### EXERCISE REQUIREMENTS
Isolate every line in the data with the string "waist" and copy it.

### SOURCE MATERIAL
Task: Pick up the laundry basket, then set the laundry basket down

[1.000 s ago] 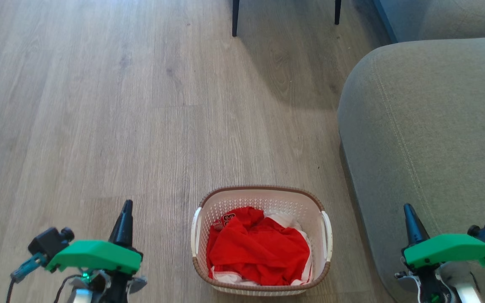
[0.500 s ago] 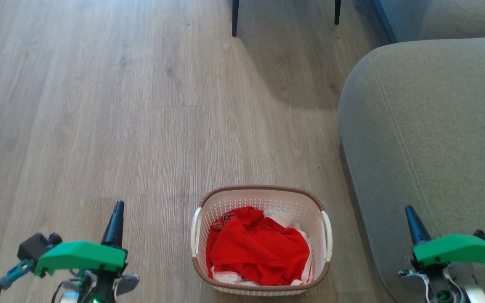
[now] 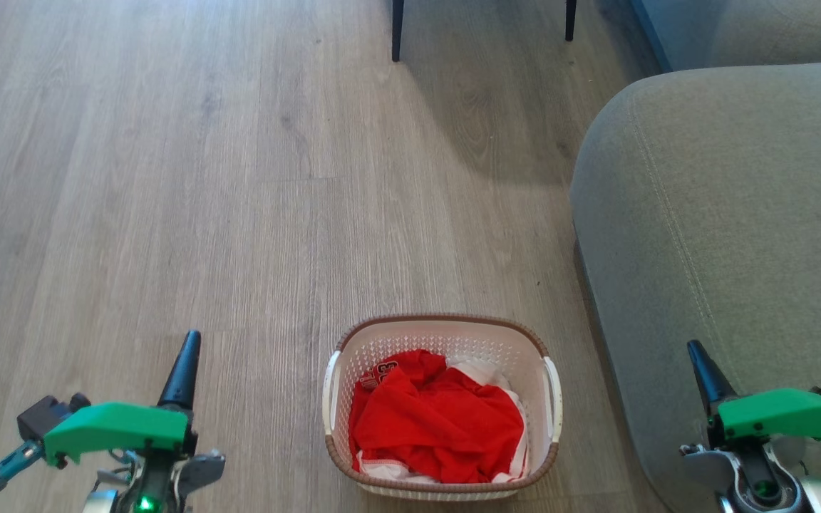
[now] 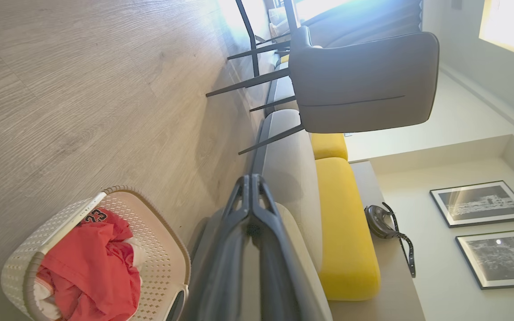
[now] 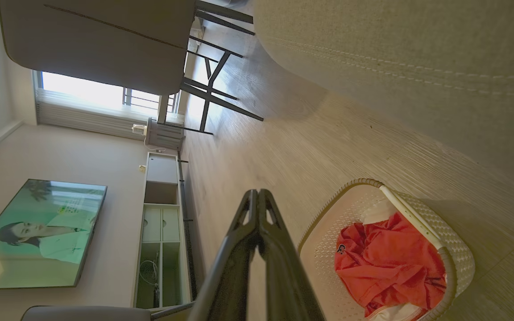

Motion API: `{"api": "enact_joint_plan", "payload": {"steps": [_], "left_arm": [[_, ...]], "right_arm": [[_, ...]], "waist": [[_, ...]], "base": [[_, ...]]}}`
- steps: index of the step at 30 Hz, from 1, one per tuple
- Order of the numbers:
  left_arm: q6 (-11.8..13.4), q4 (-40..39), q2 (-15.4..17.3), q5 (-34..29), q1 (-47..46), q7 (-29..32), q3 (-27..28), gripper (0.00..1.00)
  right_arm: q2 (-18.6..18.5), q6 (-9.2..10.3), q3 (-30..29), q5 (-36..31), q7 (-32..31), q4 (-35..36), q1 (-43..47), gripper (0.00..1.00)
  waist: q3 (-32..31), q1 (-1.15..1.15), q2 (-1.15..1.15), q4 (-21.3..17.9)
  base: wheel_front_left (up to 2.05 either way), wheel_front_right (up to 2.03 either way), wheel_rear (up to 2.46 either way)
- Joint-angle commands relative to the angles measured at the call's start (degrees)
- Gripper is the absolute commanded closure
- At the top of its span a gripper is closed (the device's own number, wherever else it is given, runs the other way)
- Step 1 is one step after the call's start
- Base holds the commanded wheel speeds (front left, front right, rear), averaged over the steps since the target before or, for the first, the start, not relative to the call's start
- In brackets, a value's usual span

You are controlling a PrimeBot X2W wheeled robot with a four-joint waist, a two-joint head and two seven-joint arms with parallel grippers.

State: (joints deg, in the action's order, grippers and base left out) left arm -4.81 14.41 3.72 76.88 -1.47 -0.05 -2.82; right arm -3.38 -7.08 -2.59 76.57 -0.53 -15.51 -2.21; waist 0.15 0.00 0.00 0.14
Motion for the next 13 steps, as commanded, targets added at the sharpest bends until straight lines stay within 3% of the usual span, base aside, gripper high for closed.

### EXPECTED ANSWER
Motion API: `{"api": "enact_joint_plan", "payload": {"steps": [_], "left_arm": [[_, ...]], "right_arm": [[_, ...]], "waist": [[_, ...]], "base": [[_, ...]]}}`
  waist: q3 (-32..31), q1 (-1.15..1.15), q2 (-1.15..1.15), q4 (-21.3..17.9)
You are controlling a PrimeBot X2W wheeled robot with a four-joint waist, a two-joint head and two seven-joint arms with parallel grippers.
State: (joints deg, in the action's order, grippers and base left out) left arm -4.81 14.41 3.72 76.88 -1.47 -0.05 -2.82; right arm -3.38 -7.08 -2.59 76.57 -0.53 -15.51 -2.21; waist 0.15 0.00 0.00 0.14

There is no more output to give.